◆ **The data**:
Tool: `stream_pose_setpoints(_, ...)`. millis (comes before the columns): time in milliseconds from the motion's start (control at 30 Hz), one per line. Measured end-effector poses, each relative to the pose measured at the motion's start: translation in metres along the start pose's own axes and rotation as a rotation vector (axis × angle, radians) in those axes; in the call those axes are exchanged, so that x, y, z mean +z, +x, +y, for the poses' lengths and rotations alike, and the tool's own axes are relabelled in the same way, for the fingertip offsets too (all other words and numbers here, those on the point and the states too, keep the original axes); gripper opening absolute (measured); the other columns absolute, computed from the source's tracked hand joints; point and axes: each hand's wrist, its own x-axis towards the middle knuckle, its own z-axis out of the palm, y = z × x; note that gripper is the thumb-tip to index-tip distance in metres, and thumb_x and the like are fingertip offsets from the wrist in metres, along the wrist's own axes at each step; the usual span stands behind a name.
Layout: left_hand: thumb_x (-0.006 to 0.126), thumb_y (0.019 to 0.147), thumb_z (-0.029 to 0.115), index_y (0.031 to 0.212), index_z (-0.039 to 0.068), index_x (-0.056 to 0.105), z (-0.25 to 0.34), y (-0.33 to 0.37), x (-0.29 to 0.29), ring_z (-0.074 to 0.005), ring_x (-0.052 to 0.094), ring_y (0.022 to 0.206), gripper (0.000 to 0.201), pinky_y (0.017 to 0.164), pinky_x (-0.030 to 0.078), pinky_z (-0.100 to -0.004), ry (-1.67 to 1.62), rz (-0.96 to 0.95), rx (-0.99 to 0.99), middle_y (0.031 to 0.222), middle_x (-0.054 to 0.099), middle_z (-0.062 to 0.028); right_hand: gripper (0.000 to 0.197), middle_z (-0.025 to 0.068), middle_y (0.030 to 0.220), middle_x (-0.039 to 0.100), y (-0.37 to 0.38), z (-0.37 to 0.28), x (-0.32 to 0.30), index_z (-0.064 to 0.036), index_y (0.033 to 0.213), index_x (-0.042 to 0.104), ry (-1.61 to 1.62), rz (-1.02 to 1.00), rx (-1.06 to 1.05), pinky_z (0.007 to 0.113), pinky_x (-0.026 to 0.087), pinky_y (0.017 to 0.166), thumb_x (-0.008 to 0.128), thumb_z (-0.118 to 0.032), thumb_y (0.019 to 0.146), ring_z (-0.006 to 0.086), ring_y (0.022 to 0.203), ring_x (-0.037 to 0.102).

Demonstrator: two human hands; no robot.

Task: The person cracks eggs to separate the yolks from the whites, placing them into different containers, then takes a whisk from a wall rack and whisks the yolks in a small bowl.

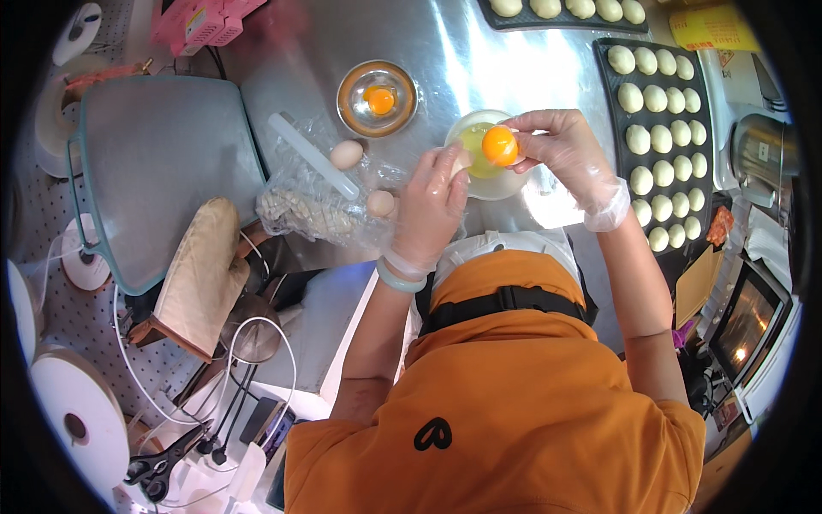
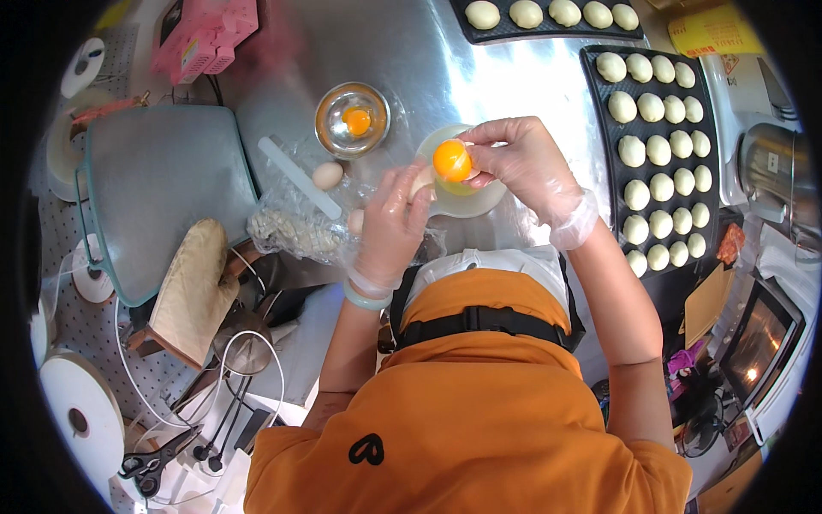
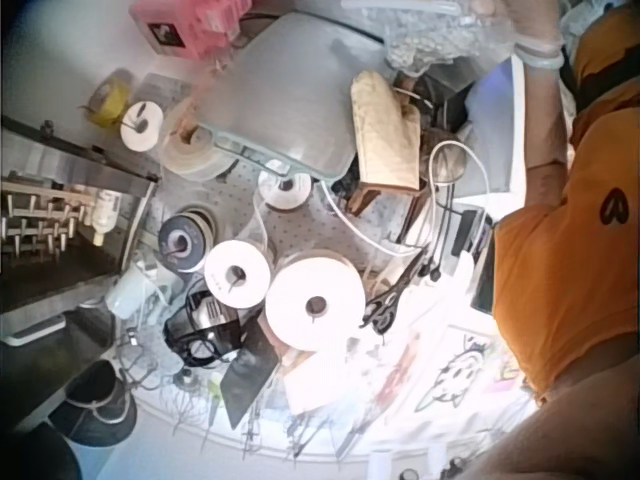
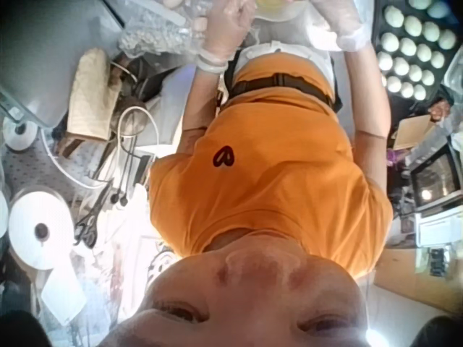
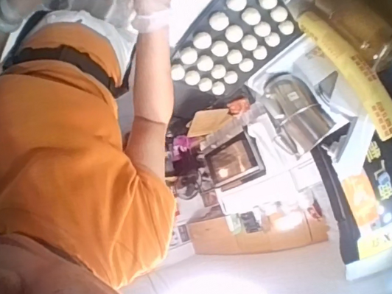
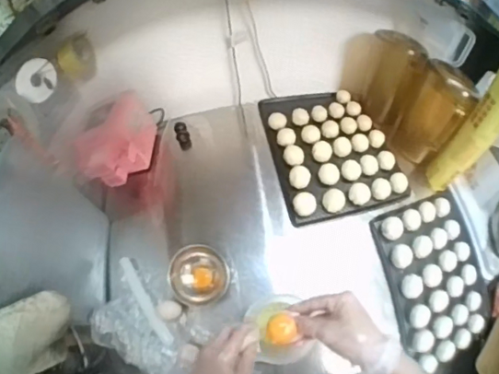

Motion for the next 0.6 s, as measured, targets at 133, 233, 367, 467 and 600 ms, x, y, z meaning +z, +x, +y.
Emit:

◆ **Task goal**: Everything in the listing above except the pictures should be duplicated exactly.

◆ **Task result**:
Tool: `stream_pose_setpoints(_, ...)`. millis (comes before the columns): time in milliseconds from the motion's start (control at 30 Hz), one per line. Measured end-effector poses, each relative to the pose measured at the motion's start: translation in metres along the start pose's own axes and rotation as a rotation vector (axis × angle, radians) in those axes; in the call those axes are exchanged, so that x, y, z mean +z, +x, +y, for the poses' lengths and rotations alike, and the tool's own axes are relabelled in the same way, for the fingertip offsets too (all other words and numbers here, those on the point and the states too, keep the original axes); gripper opening absolute (measured); the other columns absolute, computed from the source's tracked hand joints; point and axes: each hand's wrist, its own x-axis towards the middle knuckle, its own z-axis out of the palm, y = z × x; note that gripper is the thumb-tip to index-tip distance in metres, and thumb_x and the like are fingertip offsets from the wrist in metres, along the wrist's own axes at each step; the usual span stands behind a name.
Layout: left_hand: thumb_x (-0.006 to 0.126), thumb_y (0.019 to 0.147), thumb_z (-0.029 to 0.115), index_y (0.031 to 0.212), index_z (-0.039 to 0.068), index_x (-0.056 to 0.105), z (-0.25 to 0.34), y (-0.33 to 0.37), x (-0.29 to 0.29), ring_z (-0.074 to 0.005), ring_x (-0.052 to 0.094), ring_y (0.022 to 0.206), gripper (0.000 to 0.201), pinky_y (0.017 to 0.164), pinky_x (-0.030 to 0.078), pinky_z (-0.100 to -0.004), ry (-1.67 to 1.62), rz (-0.96 to 0.95), rx (-0.99 to 0.99), middle_y (0.031 to 0.222), middle_x (-0.054 to 0.099), middle_z (-0.062 to 0.028); right_hand: gripper (0.000 to 0.197), middle_z (-0.025 to 0.068), middle_y (0.030 to 0.220), middle_x (-0.039 to 0.100), y (-0.37 to 0.38), z (-0.37 to 0.28), x (-0.32 to 0.30), index_z (-0.064 to 0.036), index_y (0.033 to 0.213), index_x (-0.042 to 0.104), ry (-1.61 to 1.62), rz (-1.02 to 1.00), rx (-1.06 to 1.05), pinky_z (0.007 to 0.113), pinky_x (-0.026 to 0.087), pinky_y (0.017 to 0.166), thumb_x (-0.008 to 0.128), thumb_z (-0.118 to 0.032), thumb_y (0.019 to 0.146), ring_z (-0.006 to 0.086), ring_y (0.022 to 0.203), ring_x (-0.037 to 0.102).

Demonstrator: two human hands; no robot.

Task: The person cracks eggs to separate the yolks from the whites, placing them into different containers, then takes a whisk from a wall rack and whisks the yolks in a small bowl.


Motion for the next 0.6 s, as measured, targets at 133, 233, 367, 467 and 600 ms, x, y, z meaning +z, +x, +y.
Emit:

What the answer needed to say has been said.